Anyway, last night it was my turn to do some maths with him and learn about rounding. The context was prices: if I want to calculate how much 7.88 + 6.92 is I can calculate 8 + 7 first and then work out the difference.

And he just didn't get it. Normally he's a whiz at maths, regularly gets 100% in his tests. But he just could grasp the concept of having to calculate a rough answer before the actual answer

/blogFAQs, I guess

I think it would help if you explain the rough answer obviously isn't the "answer" but is a closer estimate than a random guess.
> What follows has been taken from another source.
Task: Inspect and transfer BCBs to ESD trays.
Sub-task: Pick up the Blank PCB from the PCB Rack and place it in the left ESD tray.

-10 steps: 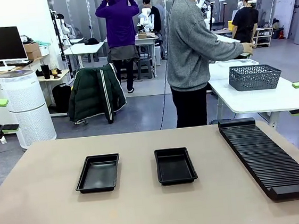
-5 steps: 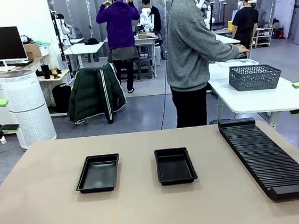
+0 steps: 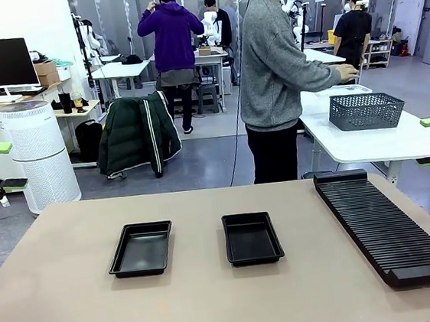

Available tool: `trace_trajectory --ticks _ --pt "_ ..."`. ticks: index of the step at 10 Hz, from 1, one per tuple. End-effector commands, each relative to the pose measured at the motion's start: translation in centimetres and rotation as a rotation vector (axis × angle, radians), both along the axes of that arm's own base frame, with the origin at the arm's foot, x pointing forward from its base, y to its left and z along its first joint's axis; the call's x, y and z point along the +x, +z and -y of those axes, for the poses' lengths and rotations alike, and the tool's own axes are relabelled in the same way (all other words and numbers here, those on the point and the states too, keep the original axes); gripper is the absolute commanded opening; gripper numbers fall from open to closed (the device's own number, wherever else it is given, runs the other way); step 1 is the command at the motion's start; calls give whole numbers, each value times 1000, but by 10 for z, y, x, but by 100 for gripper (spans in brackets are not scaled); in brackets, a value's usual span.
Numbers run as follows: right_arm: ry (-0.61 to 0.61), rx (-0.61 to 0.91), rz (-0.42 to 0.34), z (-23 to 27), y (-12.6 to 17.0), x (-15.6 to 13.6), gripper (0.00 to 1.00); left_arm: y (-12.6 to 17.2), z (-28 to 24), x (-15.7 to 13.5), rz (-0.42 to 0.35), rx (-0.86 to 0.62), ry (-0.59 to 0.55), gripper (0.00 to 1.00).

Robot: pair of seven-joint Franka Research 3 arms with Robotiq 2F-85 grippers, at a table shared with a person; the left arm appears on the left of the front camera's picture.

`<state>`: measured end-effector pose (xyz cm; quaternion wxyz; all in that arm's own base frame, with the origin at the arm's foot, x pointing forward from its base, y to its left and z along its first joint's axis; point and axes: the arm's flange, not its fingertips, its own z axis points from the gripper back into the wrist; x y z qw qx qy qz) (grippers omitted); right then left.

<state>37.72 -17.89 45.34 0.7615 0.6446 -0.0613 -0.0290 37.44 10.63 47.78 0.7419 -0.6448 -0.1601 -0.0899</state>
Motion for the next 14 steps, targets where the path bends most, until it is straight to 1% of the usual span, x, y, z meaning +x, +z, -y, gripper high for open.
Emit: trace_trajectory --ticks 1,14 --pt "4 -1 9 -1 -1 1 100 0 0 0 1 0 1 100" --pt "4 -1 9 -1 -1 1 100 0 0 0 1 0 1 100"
I haven't heard back on my spectrum tests it's hard to get diagnosed as an adult, but online tests suggest I'm on the spectrum, and his kind of thinking definitely makes sense to me.

The confusing thing isn't that rounding is hard, the confusing thing is calling it "right". People who like precision and math don't like calling the wrong thing "right". So maybe reframe rounding as approximation.

I hope they aren't saying he has to solve 7.88+6.92 as 8+7-0.12-0.08, because that certainly isn't any more "right" than just doing 7.88 + 6.92 directly, it just helps some people who aren't as precision minded think about it.